Pemberian suplemen vitamin B12 ditujukan untuk mencegah defisiensi
vitamin B12 yang disebabkan malabsorbsi oleh metformin yang dapat memicu
terjadinya anemia megaloblastik. Menurut Anonim (2017) gejala dan dampak
anemia megaloblatik dapat berupa rasa lemas atau kurang bertenaga. Gejala
bervariasi bagi setiap pasien dapat berupa sesak nafas, diare, mual, kulit
terlihat pucat, kehilangan nafsu makan dan penurunan berat badan secara
signifikan, jantung berdebar serta tangan dan kaki bergetar. Anemia yang
berkepanjangan dapat menyebabkan produktivitas menurun.
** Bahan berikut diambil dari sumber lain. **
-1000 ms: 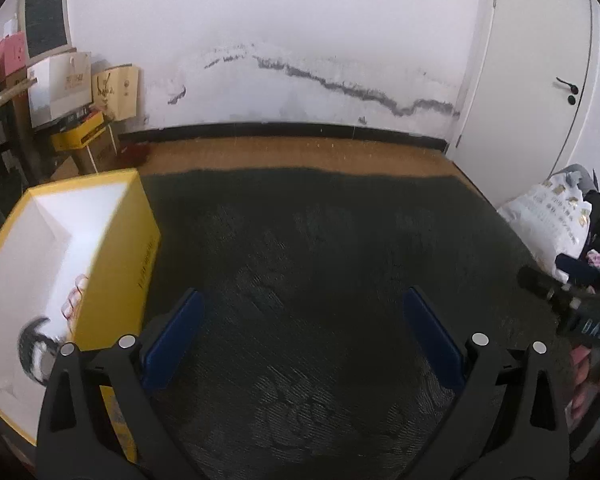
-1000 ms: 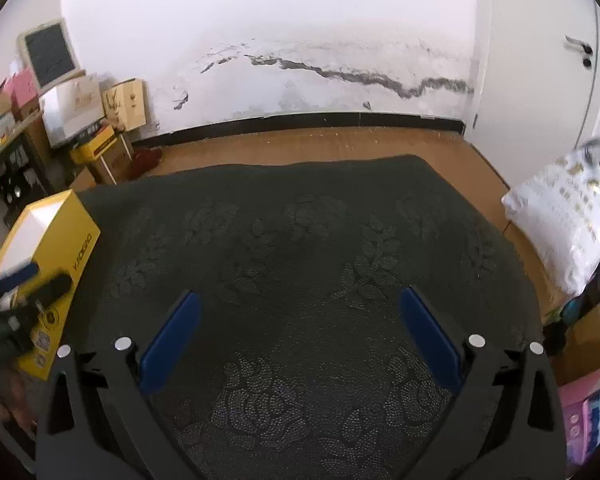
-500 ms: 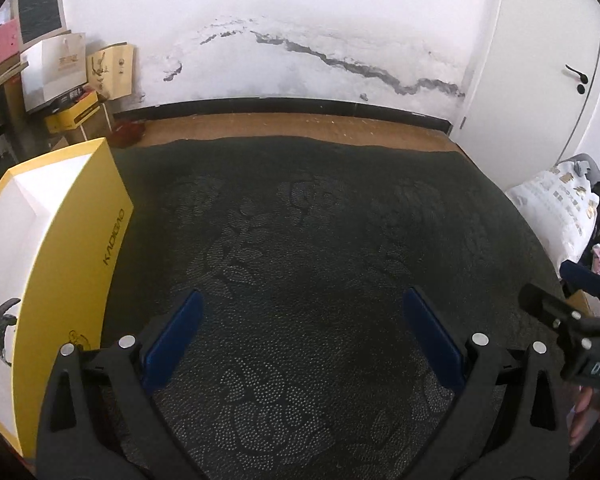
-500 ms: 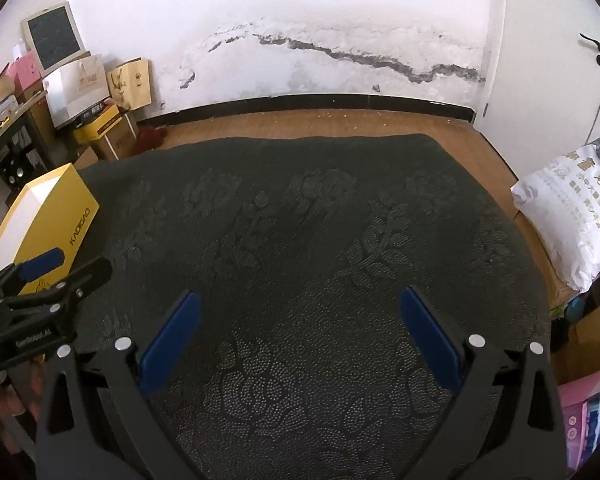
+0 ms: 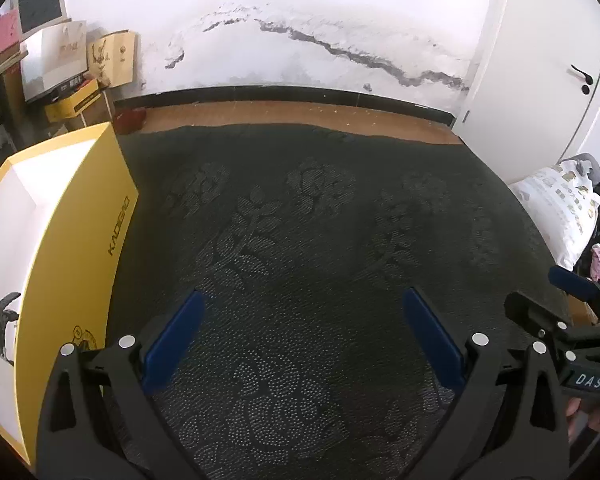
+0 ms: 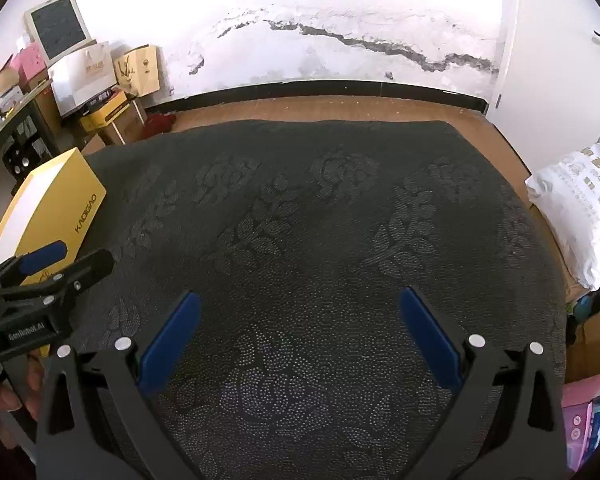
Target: Organize jewelry
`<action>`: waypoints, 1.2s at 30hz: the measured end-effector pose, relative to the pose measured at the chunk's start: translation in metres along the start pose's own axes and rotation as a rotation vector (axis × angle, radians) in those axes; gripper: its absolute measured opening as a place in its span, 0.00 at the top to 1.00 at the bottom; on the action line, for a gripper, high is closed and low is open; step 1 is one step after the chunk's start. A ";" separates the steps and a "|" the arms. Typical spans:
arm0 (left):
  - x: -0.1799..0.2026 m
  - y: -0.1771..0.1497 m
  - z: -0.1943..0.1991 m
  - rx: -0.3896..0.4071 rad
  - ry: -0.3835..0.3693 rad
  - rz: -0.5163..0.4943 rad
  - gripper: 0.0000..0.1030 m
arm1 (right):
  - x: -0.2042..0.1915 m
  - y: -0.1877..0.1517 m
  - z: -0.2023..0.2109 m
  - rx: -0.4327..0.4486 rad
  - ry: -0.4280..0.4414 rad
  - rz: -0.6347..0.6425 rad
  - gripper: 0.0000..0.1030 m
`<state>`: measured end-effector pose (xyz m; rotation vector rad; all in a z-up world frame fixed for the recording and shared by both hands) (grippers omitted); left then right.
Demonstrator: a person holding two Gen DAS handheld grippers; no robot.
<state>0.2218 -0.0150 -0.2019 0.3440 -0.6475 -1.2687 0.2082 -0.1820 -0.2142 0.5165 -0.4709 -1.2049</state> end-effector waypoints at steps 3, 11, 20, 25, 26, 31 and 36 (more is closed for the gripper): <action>-0.004 0.002 0.000 0.001 0.007 0.009 0.06 | -0.001 0.002 -0.002 -0.004 0.004 0.001 0.06; -0.006 0.001 0.000 0.003 0.014 0.011 0.06 | -0.002 -0.001 -0.003 -0.011 0.005 0.005 0.06; -0.003 0.000 -0.006 -0.008 0.017 0.007 0.06 | 0.002 -0.002 -0.002 -0.017 -0.001 0.000 0.06; 0.001 0.000 -0.007 -0.009 0.015 -0.003 0.06 | 0.004 -0.002 -0.001 -0.016 -0.005 0.001 0.06; 0.002 0.000 -0.008 -0.012 0.013 -0.006 0.06 | 0.005 -0.003 -0.001 -0.016 -0.007 -0.001 0.06; 0.011 -0.003 -0.011 -0.013 0.005 -0.015 0.06 | 0.018 -0.005 0.004 -0.007 -0.022 -0.028 0.06; 0.026 -0.006 -0.012 -0.014 -0.004 -0.032 0.06 | 0.038 -0.016 0.008 -0.015 -0.051 -0.058 0.06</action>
Point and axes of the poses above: each gripper's, at about its wrist camera, not at the fingertips, and z roughly against the way its jaws point, x to its right, y to its top, the point moved 9 cm from there along -z, roughly the way its jaws point, and after that the axes turned 14 degrees about z, right-handed, at the moved point
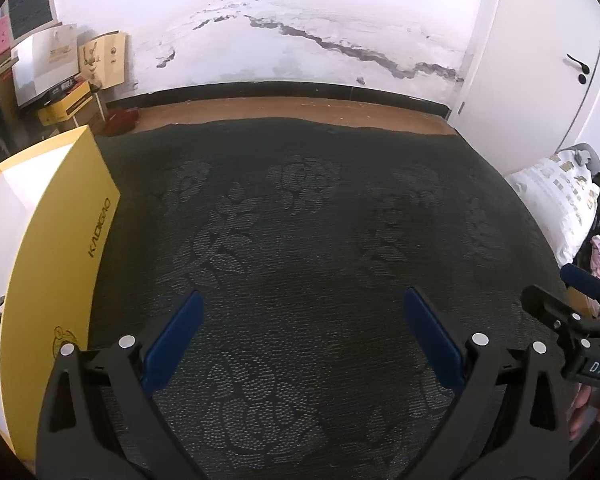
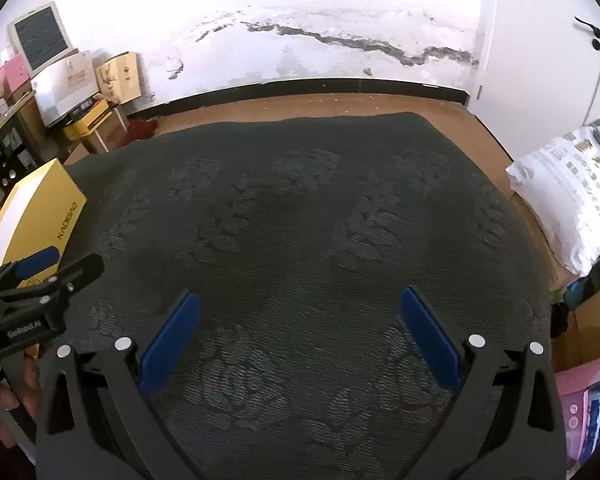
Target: Organize jewelry
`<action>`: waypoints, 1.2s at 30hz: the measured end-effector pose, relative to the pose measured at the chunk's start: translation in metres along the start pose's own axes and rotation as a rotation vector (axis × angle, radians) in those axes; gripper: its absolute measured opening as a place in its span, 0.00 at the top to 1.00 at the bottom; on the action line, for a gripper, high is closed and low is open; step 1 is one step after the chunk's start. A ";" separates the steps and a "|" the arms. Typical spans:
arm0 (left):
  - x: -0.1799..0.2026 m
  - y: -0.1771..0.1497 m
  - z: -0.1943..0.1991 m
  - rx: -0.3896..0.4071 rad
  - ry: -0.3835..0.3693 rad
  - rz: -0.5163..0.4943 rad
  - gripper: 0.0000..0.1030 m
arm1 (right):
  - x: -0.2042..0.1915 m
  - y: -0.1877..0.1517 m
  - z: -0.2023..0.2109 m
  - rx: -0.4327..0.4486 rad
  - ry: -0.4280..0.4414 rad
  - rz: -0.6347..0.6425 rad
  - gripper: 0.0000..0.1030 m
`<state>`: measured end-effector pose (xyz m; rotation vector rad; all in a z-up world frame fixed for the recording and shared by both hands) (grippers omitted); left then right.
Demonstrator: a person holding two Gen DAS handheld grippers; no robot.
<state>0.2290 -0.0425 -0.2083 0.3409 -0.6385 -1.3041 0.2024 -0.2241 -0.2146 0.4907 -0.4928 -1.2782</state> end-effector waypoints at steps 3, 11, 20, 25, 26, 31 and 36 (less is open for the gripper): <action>0.006 0.000 0.001 0.003 -0.006 -0.005 0.06 | 0.009 -0.004 0.001 -0.003 -0.008 -0.021 0.06; -0.020 0.004 0.010 0.035 0.037 0.008 0.06 | -0.024 0.018 0.006 0.035 0.026 0.027 0.06; -0.068 0.016 0.029 0.063 0.054 0.070 0.06 | -0.076 0.037 -0.002 0.051 0.060 0.093 0.06; -0.087 0.020 0.037 0.074 0.067 0.081 0.06 | -0.100 0.043 -0.009 0.046 0.080 0.121 0.06; -0.091 0.021 0.039 0.077 0.068 0.086 0.06 | -0.106 0.044 -0.010 0.045 0.082 0.126 0.06; -0.099 0.021 0.042 0.077 0.069 0.095 0.06 | -0.117 0.047 -0.017 0.038 0.083 0.138 0.06; -0.095 0.023 0.043 0.083 0.063 0.084 0.06 | -0.115 0.042 -0.022 0.026 0.075 0.135 0.06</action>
Point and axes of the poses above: each gripper's, at about its wrist camera, not at the fingertips, and z roughly against the way its jaws point, x to its right, y to its top, the point moved 9 cm from there along -z, roughly the way its jaws point, and after that the axes turned 14 degrees about z, right-handed, at the moved point
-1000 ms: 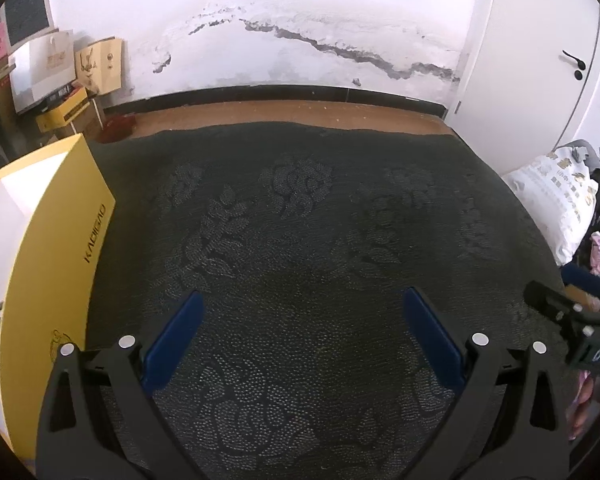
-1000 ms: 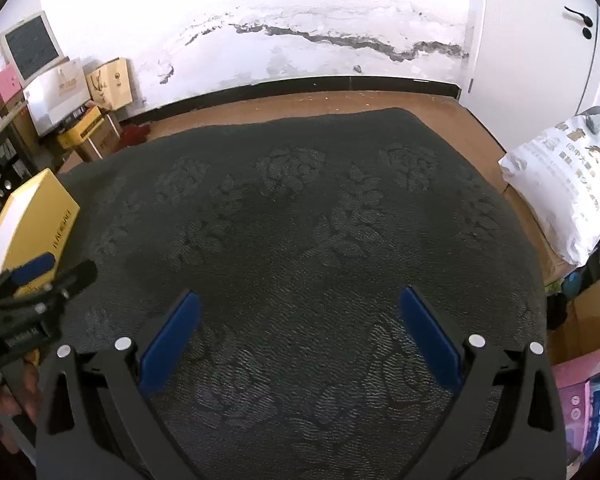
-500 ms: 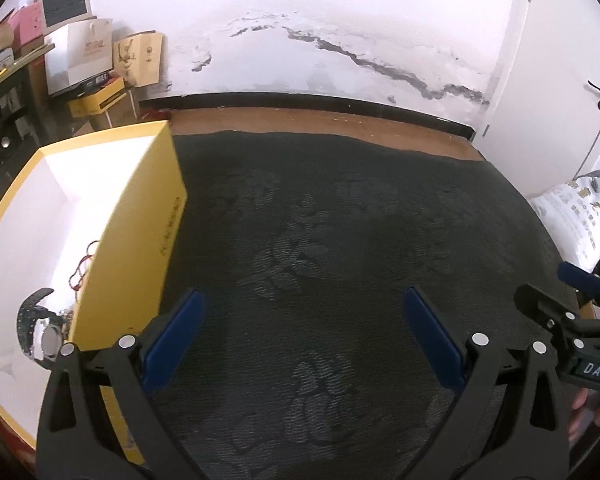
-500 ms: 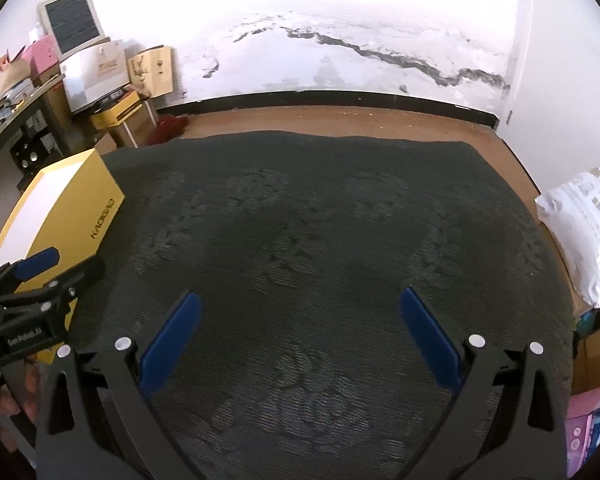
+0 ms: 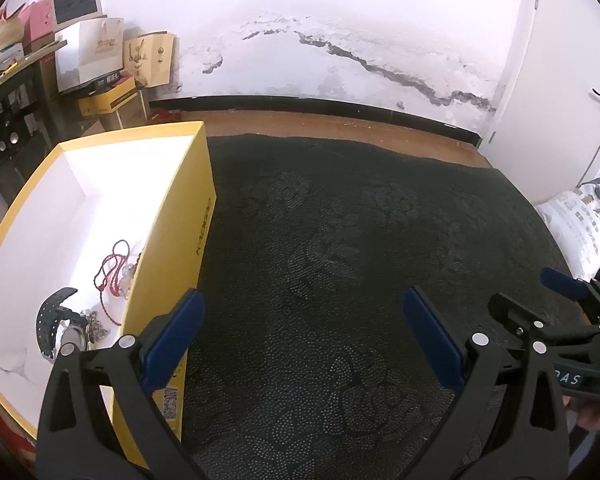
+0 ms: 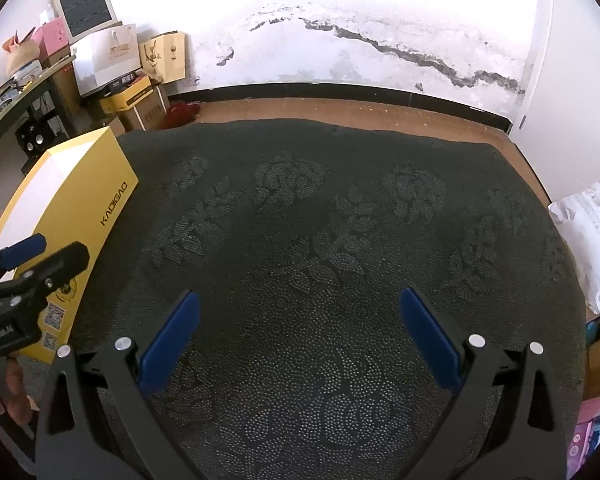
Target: Organize jewelry
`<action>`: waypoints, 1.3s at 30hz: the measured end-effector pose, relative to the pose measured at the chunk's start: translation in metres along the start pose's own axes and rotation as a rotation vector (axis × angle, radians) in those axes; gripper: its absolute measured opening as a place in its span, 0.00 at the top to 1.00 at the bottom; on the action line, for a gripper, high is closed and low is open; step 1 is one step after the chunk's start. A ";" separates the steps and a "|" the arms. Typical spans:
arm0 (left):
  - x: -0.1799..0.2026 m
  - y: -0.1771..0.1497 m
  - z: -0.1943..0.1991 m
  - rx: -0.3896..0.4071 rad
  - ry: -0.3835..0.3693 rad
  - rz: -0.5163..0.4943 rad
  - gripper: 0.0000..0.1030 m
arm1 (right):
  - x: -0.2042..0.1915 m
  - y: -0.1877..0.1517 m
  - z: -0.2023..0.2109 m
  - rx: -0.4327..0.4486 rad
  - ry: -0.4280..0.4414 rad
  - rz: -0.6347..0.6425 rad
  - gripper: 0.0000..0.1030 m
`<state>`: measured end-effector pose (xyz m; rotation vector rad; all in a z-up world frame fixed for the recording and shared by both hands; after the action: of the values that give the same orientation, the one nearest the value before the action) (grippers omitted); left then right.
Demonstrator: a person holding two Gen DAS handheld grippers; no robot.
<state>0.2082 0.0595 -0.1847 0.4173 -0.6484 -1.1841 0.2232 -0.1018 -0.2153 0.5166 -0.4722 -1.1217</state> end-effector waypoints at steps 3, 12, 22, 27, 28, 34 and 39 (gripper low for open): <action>0.005 -0.002 0.000 0.004 -0.007 -0.005 0.06 | 0.007 -0.001 0.001 0.002 -0.005 -0.008 0.06; 0.030 -0.006 -0.007 0.005 -0.016 -0.045 0.06 | 0.028 -0.011 0.008 0.003 -0.018 -0.037 0.06; 0.051 -0.013 -0.015 -0.008 -0.021 -0.057 0.06 | 0.046 -0.021 0.019 0.008 -0.029 -0.060 0.06; 0.060 -0.014 -0.018 -0.012 -0.028 -0.064 0.06 | 0.056 -0.027 0.021 0.007 -0.038 -0.071 0.06; 0.063 -0.014 -0.019 -0.012 -0.030 -0.066 0.06 | 0.058 -0.028 0.022 0.006 -0.040 -0.073 0.06; 0.068 -0.016 -0.023 -0.029 -0.026 -0.069 0.06 | 0.062 -0.030 0.024 0.007 -0.044 -0.076 0.06; 0.070 -0.016 -0.025 -0.037 -0.035 -0.060 0.06 | 0.064 -0.030 0.027 0.011 -0.047 -0.079 0.06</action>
<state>0.2299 -0.0120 -0.1962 0.3875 -0.6472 -1.2606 0.2088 -0.1755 -0.2062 0.5237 -0.5025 -1.2093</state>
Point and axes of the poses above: each gripper's, at about its wrist camera, not at the fingertips, and z roughly against the way its jaws point, x to its right, y to its top, the point moved 9 cm from there along -z, roughly the way its jaws point, and after that the axes turned 14 degrees about z, right-handed, at the moved point
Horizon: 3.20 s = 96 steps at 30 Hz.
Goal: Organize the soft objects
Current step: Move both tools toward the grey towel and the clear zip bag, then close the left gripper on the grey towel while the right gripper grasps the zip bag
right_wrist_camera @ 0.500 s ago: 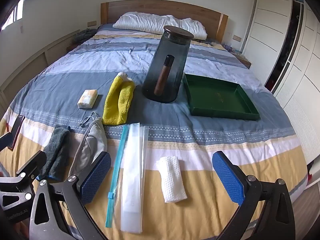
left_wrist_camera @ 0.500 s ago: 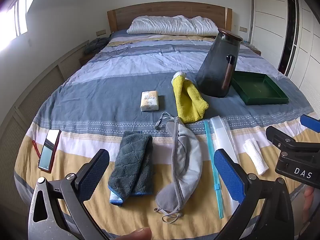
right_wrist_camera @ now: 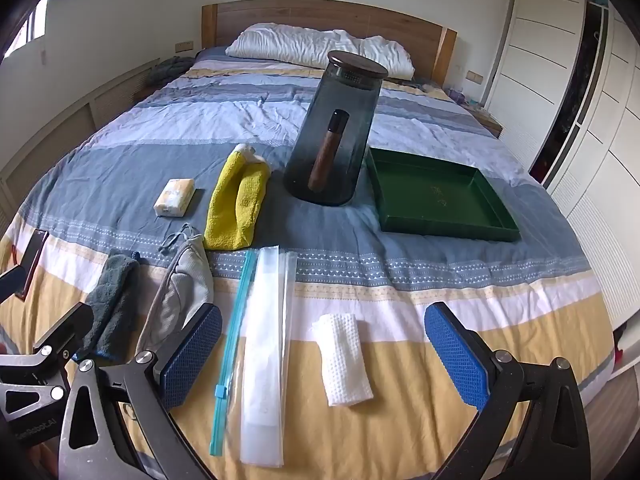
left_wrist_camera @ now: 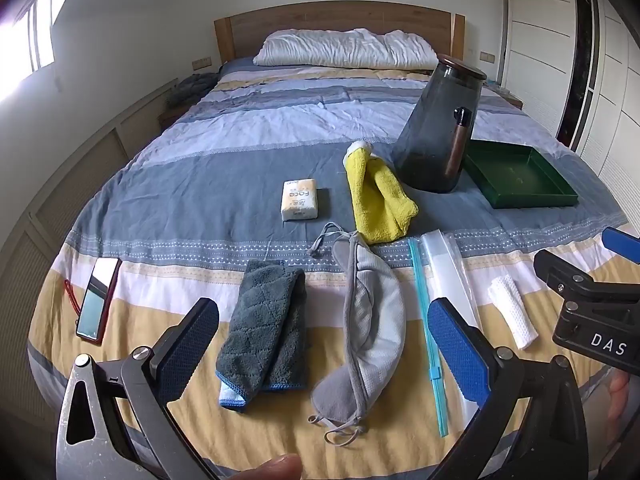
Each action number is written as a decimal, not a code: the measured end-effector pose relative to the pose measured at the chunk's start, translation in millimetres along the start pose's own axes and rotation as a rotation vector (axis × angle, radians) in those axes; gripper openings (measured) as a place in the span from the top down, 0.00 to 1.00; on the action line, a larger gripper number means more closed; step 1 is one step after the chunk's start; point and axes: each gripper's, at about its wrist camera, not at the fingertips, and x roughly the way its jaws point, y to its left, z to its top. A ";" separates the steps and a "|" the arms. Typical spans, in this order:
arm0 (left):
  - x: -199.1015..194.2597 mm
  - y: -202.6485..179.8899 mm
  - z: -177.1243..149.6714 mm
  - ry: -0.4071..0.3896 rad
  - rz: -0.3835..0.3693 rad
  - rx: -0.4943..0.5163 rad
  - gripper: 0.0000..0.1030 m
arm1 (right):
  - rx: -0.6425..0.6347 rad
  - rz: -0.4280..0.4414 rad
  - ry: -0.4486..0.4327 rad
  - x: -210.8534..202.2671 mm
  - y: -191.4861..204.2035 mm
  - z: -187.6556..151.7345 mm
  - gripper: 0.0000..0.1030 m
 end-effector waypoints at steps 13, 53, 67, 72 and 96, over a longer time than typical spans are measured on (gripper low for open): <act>2.2 1.5 0.9 0.004 -0.001 -0.003 0.01 | -0.001 0.001 0.005 4.2 -1.8 -0.5 0.00; 94.2 71.8 -38.5 0.264 -0.027 -0.117 0.01 | 0.005 0.019 0.094 71.2 -66.5 -38.6 0.00; 145.5 65.6 -39.6 0.359 -0.016 -0.063 0.01 | -0.070 0.101 0.115 94.8 -34.2 -30.3 0.00; 156.2 71.8 -44.7 0.378 -0.008 -0.066 0.01 | -0.117 0.202 0.123 101.0 -8.1 -30.8 0.00; 199.9 67.3 -33.7 0.432 -0.011 -0.004 0.01 | -0.155 0.242 0.366 187.5 61.0 -50.7 0.00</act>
Oleh karena itu,
efek anemia megaloblastik karena malabsorbsi yang disebabkan penggunaan
metformin perlu mendapatkan perhatian demi meningkatkan kualitas
kesehatan pasien.
39

V. KESIMPULAN DAN SARAN

5.1 Kesimpulan
1. Prevalensi peresepan racikan kapsul paracetamol dan diazepam yang
memenuhi kriteria inklusi dan eksklusi pada pasien poli syaraf di depo
rawat jalan Instalasi Farmasi RSUD Raden Mattaher Jambi pada Juni 2018
sebanyak 12,24%.
2. Evaluasi efek penggunaan kapsul racikan Paracetamol dan Diazepam
diprediksi beresiko hepatotoksik dan Diazepam juga diprediksi berisiko
menimbulkan ketergantungan fisik maupun psikis.
3. Prediksi terjadinya potensi efek samping penggunaan metformin pada pasien
Program Rujukan Balik BPJS Kesehatan di Apotek Kimia Farma 299 Jambi
adalah malabsorbsi dan defisiensi vitamin B12 dengan persentase pasien
sebesar 32.91%.

5.2 Saran
Perlu dilakukan kajian terhadap penggunaan racikan kapsul
paracetamol diazepam ini terhadap penambahan item obat lain seperti
fluoxetine, amitriptilin maupun tramadol. Selain itu, perlu pula interaksi obat
antara obat racikan dengan sediaan obat lain yang dituliskan dalam satu resep.
Dapat dilakukan kajian terhadap penggunaan obat-obat hipoglikemik
oral lain dengan penggunaan jangka panjang bagi pasien diabetes mellitus
maupun pasien panyakit kronis lain dalam program rujukan balik BPJS
Kesehatan. Selain itu, perlu pula interaksi obat yang dapat terjadi antara obat
lain yang dituliskan dalam satu resep.